MSF report 'chaotic situation' at Nasser hospital and say its medical staff 'have had to flee the hospital, leaving patients behind'

International medical humanitarian organisation Médecins Sans Frontières (MSF) has posted an update on the situation at Nasser hospital in Khan Younis. On X, MSF wrote:

Gaza update: Nasser hospital in Khan Younis, Gaza, was shelled in the early hours of this morning, despite Israeli Forces having told medical staff and patients they could remain in the facility. Thousands of displaced people were ordered to evacuate it on 13 February ...

Following shelling this morning, our staff reported a chaotic situation, with an undetermined number of people killed and injured.

Since the attack, one of our colleagues remains unaccounted for …

Our medical staff have had to flee the hospital, leaving patients
behind.
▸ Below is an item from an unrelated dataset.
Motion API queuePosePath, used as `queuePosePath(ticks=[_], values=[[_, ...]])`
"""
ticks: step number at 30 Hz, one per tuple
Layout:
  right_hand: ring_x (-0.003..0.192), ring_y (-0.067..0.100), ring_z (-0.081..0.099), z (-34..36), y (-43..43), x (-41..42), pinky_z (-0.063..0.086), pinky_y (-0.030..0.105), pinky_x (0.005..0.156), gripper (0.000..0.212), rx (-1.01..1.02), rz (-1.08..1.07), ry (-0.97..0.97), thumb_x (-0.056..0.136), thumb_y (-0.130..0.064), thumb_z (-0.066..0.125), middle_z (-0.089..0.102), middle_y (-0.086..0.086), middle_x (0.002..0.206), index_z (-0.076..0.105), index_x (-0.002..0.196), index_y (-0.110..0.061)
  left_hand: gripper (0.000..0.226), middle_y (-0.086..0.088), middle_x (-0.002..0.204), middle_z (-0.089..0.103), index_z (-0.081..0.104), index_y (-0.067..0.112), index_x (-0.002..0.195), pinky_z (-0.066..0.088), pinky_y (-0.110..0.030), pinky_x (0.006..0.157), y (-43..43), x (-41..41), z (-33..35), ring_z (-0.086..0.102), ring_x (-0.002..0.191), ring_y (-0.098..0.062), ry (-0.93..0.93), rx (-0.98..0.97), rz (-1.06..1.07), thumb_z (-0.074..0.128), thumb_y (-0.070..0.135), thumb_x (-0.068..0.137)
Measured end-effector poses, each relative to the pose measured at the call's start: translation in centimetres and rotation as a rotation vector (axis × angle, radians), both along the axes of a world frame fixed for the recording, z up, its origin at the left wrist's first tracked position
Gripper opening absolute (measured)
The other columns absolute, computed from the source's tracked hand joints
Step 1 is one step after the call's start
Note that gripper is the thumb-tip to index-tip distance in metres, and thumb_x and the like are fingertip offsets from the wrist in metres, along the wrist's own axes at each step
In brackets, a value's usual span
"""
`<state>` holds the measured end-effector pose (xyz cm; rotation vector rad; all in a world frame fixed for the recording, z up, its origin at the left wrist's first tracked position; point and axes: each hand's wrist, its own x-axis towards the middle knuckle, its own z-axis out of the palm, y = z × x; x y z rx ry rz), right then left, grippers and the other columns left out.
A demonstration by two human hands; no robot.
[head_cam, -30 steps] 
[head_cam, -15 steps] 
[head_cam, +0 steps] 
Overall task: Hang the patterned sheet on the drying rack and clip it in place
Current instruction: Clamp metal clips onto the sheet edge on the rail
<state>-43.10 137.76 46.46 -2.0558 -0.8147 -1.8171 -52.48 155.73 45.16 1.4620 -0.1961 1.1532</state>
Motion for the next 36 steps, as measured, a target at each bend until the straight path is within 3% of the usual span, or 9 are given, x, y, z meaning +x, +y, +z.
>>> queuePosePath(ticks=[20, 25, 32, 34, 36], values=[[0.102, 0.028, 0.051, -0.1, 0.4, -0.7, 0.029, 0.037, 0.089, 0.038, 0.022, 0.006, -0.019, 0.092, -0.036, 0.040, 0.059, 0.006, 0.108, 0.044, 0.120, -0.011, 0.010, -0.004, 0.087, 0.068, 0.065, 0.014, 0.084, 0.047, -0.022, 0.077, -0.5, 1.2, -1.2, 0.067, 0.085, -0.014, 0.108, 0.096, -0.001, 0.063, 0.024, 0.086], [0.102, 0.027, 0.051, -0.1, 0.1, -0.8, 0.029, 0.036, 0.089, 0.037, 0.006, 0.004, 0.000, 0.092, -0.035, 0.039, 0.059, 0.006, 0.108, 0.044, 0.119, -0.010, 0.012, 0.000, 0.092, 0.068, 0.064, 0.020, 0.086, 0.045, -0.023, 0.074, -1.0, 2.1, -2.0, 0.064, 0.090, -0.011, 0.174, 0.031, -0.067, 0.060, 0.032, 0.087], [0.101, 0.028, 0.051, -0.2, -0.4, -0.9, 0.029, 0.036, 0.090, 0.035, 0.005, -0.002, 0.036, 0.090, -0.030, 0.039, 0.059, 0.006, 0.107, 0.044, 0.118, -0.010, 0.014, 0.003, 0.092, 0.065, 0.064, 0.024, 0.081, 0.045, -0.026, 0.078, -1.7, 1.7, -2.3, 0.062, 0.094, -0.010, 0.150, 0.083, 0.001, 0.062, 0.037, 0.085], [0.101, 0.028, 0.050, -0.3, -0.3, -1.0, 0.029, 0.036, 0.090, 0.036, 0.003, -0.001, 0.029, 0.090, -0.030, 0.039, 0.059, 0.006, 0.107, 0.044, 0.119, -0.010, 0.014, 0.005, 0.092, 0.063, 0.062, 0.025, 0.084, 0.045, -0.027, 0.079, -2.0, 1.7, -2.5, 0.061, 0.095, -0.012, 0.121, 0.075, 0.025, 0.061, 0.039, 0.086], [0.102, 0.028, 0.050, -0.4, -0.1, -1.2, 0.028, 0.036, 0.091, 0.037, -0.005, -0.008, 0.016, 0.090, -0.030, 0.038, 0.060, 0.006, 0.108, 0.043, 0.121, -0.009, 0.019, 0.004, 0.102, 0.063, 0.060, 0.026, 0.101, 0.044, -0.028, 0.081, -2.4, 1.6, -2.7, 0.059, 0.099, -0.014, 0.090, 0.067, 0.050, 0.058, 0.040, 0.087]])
Israeli Forces set up a checkpoint to screen people leaving the
compound; one of our colleagues was detained at this checkpoint. We call for his safety and the protection of his dignity …

Israeli Forces are currently carrying out operations in Nasser hospital.

We call on them to immediately stop this attack, as it endangers
medical staff and patients who are still stuck inside the facility.”

Updated

Israel tones down criticism of Vatican's Gaza remarks

Israel on Thursday toned down its criticism of the Vatican, saying that remarks by Pope Francis’ deputy on the killings in Gaza were “regrettable” rather than “deplorable”, reports Reuters.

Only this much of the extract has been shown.